▶ [Directions for this task]: Once you have checked each line below for the word "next", give the number of lines that have it and nothing further.

○ ○ ○ ○ ○

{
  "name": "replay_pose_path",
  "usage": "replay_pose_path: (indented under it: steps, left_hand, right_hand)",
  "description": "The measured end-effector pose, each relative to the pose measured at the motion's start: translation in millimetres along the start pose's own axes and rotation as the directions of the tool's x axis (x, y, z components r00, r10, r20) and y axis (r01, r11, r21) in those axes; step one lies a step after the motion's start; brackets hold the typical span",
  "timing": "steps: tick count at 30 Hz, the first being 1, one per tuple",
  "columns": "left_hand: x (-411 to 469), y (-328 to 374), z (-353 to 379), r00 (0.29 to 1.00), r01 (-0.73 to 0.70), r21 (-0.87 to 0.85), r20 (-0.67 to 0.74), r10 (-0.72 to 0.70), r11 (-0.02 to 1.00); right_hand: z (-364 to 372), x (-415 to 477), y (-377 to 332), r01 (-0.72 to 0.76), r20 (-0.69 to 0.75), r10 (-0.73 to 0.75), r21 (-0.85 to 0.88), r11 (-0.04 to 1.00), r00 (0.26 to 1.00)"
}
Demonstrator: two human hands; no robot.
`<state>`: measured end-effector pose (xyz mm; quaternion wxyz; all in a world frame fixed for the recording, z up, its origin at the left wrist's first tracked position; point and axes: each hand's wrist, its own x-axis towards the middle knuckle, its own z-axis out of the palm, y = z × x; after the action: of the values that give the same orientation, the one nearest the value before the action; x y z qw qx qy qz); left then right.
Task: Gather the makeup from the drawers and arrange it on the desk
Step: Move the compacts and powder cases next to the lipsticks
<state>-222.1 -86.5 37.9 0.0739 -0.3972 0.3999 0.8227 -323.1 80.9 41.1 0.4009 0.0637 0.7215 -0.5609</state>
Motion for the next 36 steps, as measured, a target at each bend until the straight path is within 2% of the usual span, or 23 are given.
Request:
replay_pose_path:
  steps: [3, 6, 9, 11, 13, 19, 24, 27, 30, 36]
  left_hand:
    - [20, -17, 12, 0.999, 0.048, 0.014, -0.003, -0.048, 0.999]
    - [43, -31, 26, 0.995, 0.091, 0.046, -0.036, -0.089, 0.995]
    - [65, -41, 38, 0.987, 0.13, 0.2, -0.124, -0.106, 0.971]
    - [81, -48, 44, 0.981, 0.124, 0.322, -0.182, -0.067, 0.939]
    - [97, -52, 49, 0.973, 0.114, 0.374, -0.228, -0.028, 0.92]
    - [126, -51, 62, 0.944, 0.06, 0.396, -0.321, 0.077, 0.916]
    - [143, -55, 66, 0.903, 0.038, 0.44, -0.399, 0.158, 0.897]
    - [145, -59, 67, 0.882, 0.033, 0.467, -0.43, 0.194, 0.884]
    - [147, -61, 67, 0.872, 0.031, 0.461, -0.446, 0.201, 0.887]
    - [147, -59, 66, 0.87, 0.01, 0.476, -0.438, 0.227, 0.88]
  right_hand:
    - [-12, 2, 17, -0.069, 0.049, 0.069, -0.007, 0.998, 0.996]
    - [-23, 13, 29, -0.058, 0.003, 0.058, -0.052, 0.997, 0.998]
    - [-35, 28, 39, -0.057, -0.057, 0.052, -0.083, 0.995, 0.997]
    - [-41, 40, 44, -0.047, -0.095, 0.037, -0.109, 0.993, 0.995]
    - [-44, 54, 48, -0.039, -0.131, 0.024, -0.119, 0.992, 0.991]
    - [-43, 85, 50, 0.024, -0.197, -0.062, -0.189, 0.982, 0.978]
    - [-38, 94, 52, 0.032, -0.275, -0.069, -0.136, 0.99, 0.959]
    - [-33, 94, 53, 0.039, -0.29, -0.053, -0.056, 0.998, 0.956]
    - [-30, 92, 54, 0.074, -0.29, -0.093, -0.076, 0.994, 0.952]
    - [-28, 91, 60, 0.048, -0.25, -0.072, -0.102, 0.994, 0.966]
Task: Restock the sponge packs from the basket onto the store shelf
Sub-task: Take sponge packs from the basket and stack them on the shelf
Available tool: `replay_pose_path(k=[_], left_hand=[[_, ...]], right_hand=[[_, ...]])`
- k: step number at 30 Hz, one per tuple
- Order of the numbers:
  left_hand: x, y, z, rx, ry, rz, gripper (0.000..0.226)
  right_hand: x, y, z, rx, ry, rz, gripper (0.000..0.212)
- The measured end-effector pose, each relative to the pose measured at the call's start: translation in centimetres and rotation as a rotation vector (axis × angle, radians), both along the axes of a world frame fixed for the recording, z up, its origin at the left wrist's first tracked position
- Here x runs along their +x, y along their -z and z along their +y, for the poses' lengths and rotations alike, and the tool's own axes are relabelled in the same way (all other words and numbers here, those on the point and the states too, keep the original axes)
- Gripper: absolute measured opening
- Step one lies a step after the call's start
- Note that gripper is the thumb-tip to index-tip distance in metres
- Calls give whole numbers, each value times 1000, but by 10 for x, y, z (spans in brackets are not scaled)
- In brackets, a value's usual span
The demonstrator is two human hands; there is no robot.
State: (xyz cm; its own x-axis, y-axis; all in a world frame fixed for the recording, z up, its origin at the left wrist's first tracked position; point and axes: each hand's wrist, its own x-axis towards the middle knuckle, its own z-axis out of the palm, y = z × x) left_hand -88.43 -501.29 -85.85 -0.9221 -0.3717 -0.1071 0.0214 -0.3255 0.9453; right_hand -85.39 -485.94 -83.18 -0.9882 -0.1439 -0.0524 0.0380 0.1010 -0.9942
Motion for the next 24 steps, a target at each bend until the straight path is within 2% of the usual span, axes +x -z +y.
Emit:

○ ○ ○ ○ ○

▶ [Output for this task]: 3